Frente a este escenario, los especialistas recomiendan construir un fondo de emergencia equivalente a entre tres y seis meses de gastos; establecer un plan familiar con responsabilidades y puntos de encuentro; revisar periódicamente las coberturas de vida y hogar; proteger la documentación crítica tanto en formato físico como digital; e identificar claramente quiénes dependen económicamente del principal generador de ingresos del hogar. 

La continuidad del negocio también está en riesgo 

Para las empresas, los terremotos representan mucho más que daños físicos. Hoy las mayores amenazas incluyen la interrupción de las operaciones, los riesgos cibernéticos, la responsabilidad civil, la afectación reputacional y la paralización de cadenas de suministro. El verdadero impacto de una crisis suele medirse por el tiempo que una organización permanece sin operar. 

Los análisis internacionales de Marsh —socio estratégico global de Tecniseguros— y del Foro Económico Mundial coinciden en que las organizaciones deben prepararse para riesgos cada vez más interconectados. Sin embargo, cerca de la mitad de las empresas de la región aún no cuenta con un plan formal de continuidad del negocio (BID; PwC). Entre los errores más comunes destacan depender de un único proveedor crítico, no actualizar la valoración de activos, carecer de responsables para la gestión de crisis y nunca poner a prueba sus protocolos de respuesta. 

La metodología de continuidad de negocio de Marsh plantea cuatro pasos fundamentales: identificar amenazas, analizar el impacto que tendrían sobre la operación, desarrollar planes de respuesta y recuperación, y realizar simulacros o pruebas al menos una vez al año. 

«Una organización preparada no es aquella que evita completamente los riesgos, sino la que sabe cómo responder para reducir pérdidas y retomar su operación en el menor tiempo posible. La continuidad del negocio hoy forma parte de la estrategia empresarial», explica Andrés Silva, CEO de Tecniseguros

Los especialistas también recomiendan evaluar periódicamente los riesgos críticos de la operación, documentar planes de continuidad, revisar las coberturas y exclusiones de las pólizas, proteger integralmente personas, activos e información, y entrenar regularmente a los equipos responsables de enfrentar una eventual crisis. 

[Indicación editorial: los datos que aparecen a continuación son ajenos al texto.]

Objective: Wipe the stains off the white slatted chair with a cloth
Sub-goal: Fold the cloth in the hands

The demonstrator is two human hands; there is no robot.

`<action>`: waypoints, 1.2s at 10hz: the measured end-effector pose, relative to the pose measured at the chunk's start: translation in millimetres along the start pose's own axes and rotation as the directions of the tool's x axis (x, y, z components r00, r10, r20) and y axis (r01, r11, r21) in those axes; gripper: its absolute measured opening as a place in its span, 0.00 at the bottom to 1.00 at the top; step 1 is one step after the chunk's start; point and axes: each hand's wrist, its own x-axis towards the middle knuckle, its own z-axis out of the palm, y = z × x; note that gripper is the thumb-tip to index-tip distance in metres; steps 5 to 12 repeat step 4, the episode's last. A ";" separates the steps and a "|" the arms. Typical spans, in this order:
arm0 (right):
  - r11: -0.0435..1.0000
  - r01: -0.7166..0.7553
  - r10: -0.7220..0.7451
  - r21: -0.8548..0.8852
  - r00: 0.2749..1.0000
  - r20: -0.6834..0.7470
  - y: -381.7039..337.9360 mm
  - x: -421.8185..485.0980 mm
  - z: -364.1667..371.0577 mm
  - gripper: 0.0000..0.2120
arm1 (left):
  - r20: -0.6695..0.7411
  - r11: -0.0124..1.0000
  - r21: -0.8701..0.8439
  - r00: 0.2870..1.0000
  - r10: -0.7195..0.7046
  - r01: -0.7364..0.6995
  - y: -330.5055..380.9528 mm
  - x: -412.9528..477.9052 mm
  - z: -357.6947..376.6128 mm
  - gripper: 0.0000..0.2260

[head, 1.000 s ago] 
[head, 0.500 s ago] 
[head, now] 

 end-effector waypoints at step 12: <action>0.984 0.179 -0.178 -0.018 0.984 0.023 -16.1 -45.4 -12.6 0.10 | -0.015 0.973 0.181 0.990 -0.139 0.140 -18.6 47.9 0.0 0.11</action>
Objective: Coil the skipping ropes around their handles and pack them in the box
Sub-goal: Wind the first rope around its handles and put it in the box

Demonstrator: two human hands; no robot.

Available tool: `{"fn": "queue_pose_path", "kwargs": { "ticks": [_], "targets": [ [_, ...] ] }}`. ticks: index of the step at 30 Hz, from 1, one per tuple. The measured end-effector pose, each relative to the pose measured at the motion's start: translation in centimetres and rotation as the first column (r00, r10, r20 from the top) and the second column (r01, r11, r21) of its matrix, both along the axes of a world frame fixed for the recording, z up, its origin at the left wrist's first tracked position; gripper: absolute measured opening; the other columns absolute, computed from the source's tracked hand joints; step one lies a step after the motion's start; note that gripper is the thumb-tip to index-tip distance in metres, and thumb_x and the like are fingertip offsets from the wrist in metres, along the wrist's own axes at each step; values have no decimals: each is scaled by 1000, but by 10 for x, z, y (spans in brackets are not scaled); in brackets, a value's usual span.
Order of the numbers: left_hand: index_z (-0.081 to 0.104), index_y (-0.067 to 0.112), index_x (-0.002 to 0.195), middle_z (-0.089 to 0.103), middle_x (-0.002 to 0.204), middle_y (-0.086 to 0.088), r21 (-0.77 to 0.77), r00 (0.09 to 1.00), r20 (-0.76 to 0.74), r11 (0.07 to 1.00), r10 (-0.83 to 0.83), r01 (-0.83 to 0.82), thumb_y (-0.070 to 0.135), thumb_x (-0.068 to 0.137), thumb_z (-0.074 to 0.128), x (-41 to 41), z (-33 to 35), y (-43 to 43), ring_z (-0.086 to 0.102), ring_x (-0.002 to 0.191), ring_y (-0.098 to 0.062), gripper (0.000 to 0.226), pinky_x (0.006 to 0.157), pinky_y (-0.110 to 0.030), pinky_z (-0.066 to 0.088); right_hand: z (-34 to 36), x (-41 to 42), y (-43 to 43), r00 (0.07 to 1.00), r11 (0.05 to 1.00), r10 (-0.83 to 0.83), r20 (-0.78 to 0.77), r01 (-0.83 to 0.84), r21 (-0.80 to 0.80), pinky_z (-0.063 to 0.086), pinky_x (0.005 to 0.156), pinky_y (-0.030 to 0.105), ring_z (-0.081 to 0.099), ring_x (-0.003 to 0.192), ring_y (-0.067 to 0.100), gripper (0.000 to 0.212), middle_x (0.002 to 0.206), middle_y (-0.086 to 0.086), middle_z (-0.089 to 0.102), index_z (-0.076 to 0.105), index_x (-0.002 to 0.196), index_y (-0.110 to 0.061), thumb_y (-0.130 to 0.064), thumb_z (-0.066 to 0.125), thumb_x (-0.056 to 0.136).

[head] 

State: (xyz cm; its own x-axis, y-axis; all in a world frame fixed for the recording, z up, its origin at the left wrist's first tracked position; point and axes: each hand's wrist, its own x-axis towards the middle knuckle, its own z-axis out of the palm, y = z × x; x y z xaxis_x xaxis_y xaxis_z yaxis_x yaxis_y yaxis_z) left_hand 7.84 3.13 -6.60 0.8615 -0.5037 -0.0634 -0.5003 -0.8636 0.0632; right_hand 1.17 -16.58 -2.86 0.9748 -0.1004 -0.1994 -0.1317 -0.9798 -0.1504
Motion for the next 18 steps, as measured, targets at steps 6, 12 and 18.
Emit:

Un mercado que avanza hacia una mayor cultura de protección 

La mayor preocupación por los riesgos también comienza a reflejarse en el mercado asegurador ecuatoriano. En 2025 la prima neta emitida alcanzó USD 2.368 millones, lo que representó un crecimiento del 5,7% frente al año anterior. Entre enero y abril de 2026, el mercado registró un incremento interanual del 31,7% según la Superintendencia de Compañías, Valores y Seguros del Ecuador, con un papel cada vez más relevante de los brókers especializados como asesores en la gestión integral de riesgos.  

En este contexto, el rol del asesor especializado va mucho más allá de contratar una póliza. Su función consiste en identificar vulnerabilidades antes de que se conviertan en pérdidas económicas, analizar riesgos patrimoniales y operativos, acompañar a familias y empresas en la toma de decisiones y brindar respaldo durante los procesos de reclamación. Como representante de Marsh en Ecuador, Tecniseguros complementa su experiencia local con metodologías, datos y análisis de riesgo desarrollados por Marsh McLennan para apoyar una gestión integral del riesgo. 

Las tendencias internacionales apuntan hacia una visión donde la prevención, la resiliencia y la transferencia financiera del riesgo trabajan de forma conjunta. El uso de datos para identificar exposiciones, la incorporación de planes de continuidad en organizaciones de todos los tamaños y una mayor protección para hogares y pequeñas empresas serán factores determinantes para reducir el impacto económico de futuros desastres. 

El seguro no evita que ocurra un terremoto, pero sí puede evitar que una familia o una empresa pierdan años de esfuerzo por no haber estado preparadas. En un país donde el valor de las viviendas expuestas supera los USD 508.400 millones y las pérdidas históricas por desastres ya alcanzan USD 22.383 millones, fortalecer la cultura de prevención, la planificación y la protección financiera deja de ser una decisión opcional para convertirse en una necesidad.